# buck jam



## bird dogg (Sep 18, 2009)

has anyone ever had any luck with buck jam or any other pour on the ground minerals? an if so what some tips on using it?

thanks
-bird dogg


----------



## FishinsMyLife (Sep 18, 2009)

Pro tip: pour salt on a stump. They will eat it to the ground.


----------



## russ010 (Sep 18, 2009)

I used this stuff a long time ago called Deer Dynamite... they don't make it anymore, but I put it out in November and never saw anything come to it by the time season ended Jan 1. I went back to check on it it Feb/March and there was literally a 3' deep by 6' wide hole that they had blown out. 

I just put out salt blocks or like fishinsmylife stated, pour salt (I like rock salt) on a stump... they will eat that stump literally.

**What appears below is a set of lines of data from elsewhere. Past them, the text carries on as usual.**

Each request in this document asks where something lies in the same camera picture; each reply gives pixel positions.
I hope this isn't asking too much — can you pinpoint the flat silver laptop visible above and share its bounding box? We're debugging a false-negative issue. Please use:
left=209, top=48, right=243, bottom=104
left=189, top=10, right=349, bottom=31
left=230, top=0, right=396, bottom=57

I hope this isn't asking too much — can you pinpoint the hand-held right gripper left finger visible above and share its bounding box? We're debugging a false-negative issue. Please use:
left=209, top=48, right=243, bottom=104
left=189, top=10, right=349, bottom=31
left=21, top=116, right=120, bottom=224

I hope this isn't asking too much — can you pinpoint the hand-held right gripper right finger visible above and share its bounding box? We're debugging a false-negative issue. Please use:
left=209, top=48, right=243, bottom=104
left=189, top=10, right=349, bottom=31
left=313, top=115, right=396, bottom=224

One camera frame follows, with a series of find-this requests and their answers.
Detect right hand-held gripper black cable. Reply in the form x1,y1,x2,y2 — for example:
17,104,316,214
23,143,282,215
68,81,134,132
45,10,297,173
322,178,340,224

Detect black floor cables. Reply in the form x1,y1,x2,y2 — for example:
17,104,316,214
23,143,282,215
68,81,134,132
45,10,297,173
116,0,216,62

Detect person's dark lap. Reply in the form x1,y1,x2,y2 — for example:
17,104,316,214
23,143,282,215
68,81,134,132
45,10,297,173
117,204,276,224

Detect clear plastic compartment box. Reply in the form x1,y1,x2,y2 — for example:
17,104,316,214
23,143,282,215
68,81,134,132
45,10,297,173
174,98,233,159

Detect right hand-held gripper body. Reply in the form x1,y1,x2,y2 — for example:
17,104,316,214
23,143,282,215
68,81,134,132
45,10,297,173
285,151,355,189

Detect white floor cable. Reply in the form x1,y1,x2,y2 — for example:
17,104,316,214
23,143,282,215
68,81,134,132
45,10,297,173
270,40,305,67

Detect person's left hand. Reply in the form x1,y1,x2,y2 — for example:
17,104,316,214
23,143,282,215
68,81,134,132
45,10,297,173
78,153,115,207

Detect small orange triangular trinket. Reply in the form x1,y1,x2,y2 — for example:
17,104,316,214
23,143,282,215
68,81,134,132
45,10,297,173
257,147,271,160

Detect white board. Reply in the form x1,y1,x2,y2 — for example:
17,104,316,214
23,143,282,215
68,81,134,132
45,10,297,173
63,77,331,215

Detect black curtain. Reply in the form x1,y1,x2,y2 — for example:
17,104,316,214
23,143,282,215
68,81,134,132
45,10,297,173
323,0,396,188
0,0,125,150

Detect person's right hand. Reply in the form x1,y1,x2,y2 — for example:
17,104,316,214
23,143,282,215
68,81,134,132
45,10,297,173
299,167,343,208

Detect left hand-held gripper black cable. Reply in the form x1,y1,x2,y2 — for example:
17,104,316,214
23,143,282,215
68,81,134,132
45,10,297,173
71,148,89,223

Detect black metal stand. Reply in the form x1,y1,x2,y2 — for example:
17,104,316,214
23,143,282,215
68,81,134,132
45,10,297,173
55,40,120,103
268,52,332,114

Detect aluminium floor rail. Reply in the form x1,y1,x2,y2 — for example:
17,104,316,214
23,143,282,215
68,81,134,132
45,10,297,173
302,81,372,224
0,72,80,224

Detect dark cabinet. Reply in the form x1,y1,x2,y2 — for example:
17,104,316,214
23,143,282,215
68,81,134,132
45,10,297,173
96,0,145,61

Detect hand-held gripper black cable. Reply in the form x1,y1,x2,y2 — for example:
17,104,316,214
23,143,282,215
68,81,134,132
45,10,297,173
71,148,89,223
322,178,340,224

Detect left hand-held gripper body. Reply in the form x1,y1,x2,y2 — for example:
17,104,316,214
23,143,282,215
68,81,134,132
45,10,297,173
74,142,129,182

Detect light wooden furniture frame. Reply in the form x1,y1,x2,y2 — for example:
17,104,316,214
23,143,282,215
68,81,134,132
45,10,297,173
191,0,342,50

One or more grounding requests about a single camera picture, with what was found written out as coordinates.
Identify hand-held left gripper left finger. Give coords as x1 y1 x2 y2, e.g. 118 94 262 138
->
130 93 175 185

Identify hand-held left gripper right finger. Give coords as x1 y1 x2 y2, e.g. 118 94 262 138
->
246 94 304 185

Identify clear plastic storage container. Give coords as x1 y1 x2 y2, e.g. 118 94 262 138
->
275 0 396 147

I tried C'mere Deer and they seemed to run from that more than come to it in my neck of the woods.


----------



## Quackrstackr (Sep 18, 2009)

It's too late to put out salt or mineral (at least in Kentucky). They start hitting it hard in March/April and then pretty well abandon it by the first of October.

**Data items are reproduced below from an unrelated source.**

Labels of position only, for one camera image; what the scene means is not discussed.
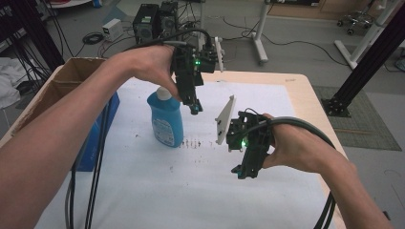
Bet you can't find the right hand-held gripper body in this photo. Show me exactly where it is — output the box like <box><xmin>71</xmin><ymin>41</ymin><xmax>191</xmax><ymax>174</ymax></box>
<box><xmin>215</xmin><ymin>94</ymin><xmax>275</xmax><ymax>175</ymax></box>

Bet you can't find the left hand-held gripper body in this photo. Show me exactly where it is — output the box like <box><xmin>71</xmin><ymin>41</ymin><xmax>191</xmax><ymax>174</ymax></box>
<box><xmin>170</xmin><ymin>35</ymin><xmax>225</xmax><ymax>96</ymax></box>

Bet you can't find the blue bottle with white cap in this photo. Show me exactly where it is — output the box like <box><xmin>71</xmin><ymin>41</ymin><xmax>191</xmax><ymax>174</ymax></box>
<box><xmin>146</xmin><ymin>86</ymin><xmax>185</xmax><ymax>149</ymax></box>

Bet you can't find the person's right hand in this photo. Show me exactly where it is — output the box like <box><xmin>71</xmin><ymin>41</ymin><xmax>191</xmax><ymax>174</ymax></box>
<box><xmin>261</xmin><ymin>113</ymin><xmax>339</xmax><ymax>175</ymax></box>

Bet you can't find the person's left hand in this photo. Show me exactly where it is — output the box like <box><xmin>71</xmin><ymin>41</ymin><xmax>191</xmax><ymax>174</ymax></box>
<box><xmin>117</xmin><ymin>44</ymin><xmax>183</xmax><ymax>103</ymax></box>

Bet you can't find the scatter of dark crumbs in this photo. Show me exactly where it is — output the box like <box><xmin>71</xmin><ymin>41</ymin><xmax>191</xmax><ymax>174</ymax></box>
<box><xmin>179</xmin><ymin>137</ymin><xmax>215</xmax><ymax>150</ymax></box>

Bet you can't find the dark grey computer tower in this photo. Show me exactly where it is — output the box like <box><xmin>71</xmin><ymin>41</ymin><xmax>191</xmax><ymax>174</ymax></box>
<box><xmin>158</xmin><ymin>0</ymin><xmax>180</xmax><ymax>38</ymax></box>

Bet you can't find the white desk leg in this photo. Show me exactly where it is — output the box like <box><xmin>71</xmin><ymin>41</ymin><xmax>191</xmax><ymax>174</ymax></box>
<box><xmin>250</xmin><ymin>0</ymin><xmax>271</xmax><ymax>66</ymax></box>

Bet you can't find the white table mat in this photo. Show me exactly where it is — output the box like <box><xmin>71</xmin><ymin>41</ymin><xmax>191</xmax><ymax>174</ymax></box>
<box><xmin>33</xmin><ymin>76</ymin><xmax>338</xmax><ymax>229</ymax></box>

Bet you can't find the black computer tower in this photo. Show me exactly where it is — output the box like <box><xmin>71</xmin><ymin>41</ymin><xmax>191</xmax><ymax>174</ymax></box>
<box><xmin>132</xmin><ymin>3</ymin><xmax>160</xmax><ymax>45</ymax></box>

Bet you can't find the white power supply box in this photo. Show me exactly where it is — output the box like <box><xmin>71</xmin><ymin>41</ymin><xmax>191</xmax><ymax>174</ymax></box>
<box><xmin>101</xmin><ymin>17</ymin><xmax>124</xmax><ymax>43</ymax></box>

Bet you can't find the blue carton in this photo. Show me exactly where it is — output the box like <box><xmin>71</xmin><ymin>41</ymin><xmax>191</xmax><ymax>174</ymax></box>
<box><xmin>75</xmin><ymin>91</ymin><xmax>121</xmax><ymax>173</ymax></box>

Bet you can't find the green floor mat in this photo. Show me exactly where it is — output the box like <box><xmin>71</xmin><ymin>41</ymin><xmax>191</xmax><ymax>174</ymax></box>
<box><xmin>312</xmin><ymin>85</ymin><xmax>403</xmax><ymax>153</ymax></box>

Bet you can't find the brown cardboard box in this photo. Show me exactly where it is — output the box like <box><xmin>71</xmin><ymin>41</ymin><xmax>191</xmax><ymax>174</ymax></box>
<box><xmin>11</xmin><ymin>56</ymin><xmax>109</xmax><ymax>138</ymax></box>

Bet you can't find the office chair base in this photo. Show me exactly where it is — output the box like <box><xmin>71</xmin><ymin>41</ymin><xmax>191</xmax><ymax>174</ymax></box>
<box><xmin>335</xmin><ymin>9</ymin><xmax>376</xmax><ymax>36</ymax></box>

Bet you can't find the white cloth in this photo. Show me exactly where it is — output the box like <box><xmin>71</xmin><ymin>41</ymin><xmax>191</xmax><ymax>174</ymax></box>
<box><xmin>0</xmin><ymin>56</ymin><xmax>32</xmax><ymax>110</ymax></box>

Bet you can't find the grey right gripper cable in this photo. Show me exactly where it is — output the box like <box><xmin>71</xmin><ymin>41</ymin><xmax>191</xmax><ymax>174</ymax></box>
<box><xmin>249</xmin><ymin>115</ymin><xmax>337</xmax><ymax>229</ymax></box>

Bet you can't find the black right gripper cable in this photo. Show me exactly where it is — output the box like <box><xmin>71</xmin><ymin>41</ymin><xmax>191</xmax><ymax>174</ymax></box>
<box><xmin>313</xmin><ymin>192</ymin><xmax>335</xmax><ymax>229</ymax></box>

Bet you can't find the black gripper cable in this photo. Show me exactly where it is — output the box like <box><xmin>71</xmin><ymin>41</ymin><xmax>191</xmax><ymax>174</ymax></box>
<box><xmin>83</xmin><ymin>28</ymin><xmax>214</xmax><ymax>229</ymax></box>
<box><xmin>313</xmin><ymin>192</ymin><xmax>335</xmax><ymax>229</ymax></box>

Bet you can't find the black floor cable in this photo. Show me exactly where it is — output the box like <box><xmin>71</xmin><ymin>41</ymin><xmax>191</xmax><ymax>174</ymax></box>
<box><xmin>221</xmin><ymin>15</ymin><xmax>350</xmax><ymax>68</ymax></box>

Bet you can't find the coiled black cable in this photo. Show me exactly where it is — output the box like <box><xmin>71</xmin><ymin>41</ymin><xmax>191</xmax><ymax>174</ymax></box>
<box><xmin>81</xmin><ymin>31</ymin><xmax>106</xmax><ymax>46</ymax></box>

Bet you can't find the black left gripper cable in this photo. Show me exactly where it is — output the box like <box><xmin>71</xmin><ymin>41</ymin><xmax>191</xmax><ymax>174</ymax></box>
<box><xmin>83</xmin><ymin>28</ymin><xmax>214</xmax><ymax>229</ymax></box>

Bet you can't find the black aluminium post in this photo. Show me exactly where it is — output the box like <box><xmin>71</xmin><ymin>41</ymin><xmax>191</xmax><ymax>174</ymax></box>
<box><xmin>320</xmin><ymin>11</ymin><xmax>405</xmax><ymax>117</ymax></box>

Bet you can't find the white slanted stand frame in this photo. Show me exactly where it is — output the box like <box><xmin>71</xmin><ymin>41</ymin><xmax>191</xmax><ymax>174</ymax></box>
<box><xmin>333</xmin><ymin>0</ymin><xmax>405</xmax><ymax>71</ymax></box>

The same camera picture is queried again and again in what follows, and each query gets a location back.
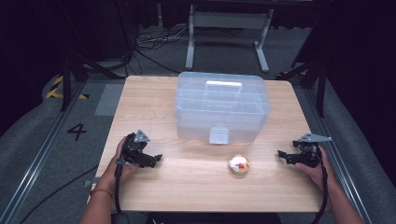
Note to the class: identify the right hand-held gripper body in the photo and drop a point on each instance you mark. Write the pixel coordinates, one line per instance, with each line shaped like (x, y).
(308, 151)

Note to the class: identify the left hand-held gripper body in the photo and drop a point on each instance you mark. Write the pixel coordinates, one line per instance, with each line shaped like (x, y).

That's why many guys think that it doesn't work. They put it out right before season when the deer are not using it anyway. If they go back the next summer, there is usually a large hole in the ground where they poured it out.

I just dig a hole and dump a 25 lb bag or rock salt into it. Then cover it back up with the dirt that came out of the hole and sort of mix it in.


----------



## Loggerhead Mike (Sep 21, 2009)

my gf baught me some of that stuff for xmas last year. the squirrels loved it but the deer never found it or didnt like it.

theres some pretty good reciepes on the net for making your own mineral licks, but i think plain ole salt does the job just as good


----------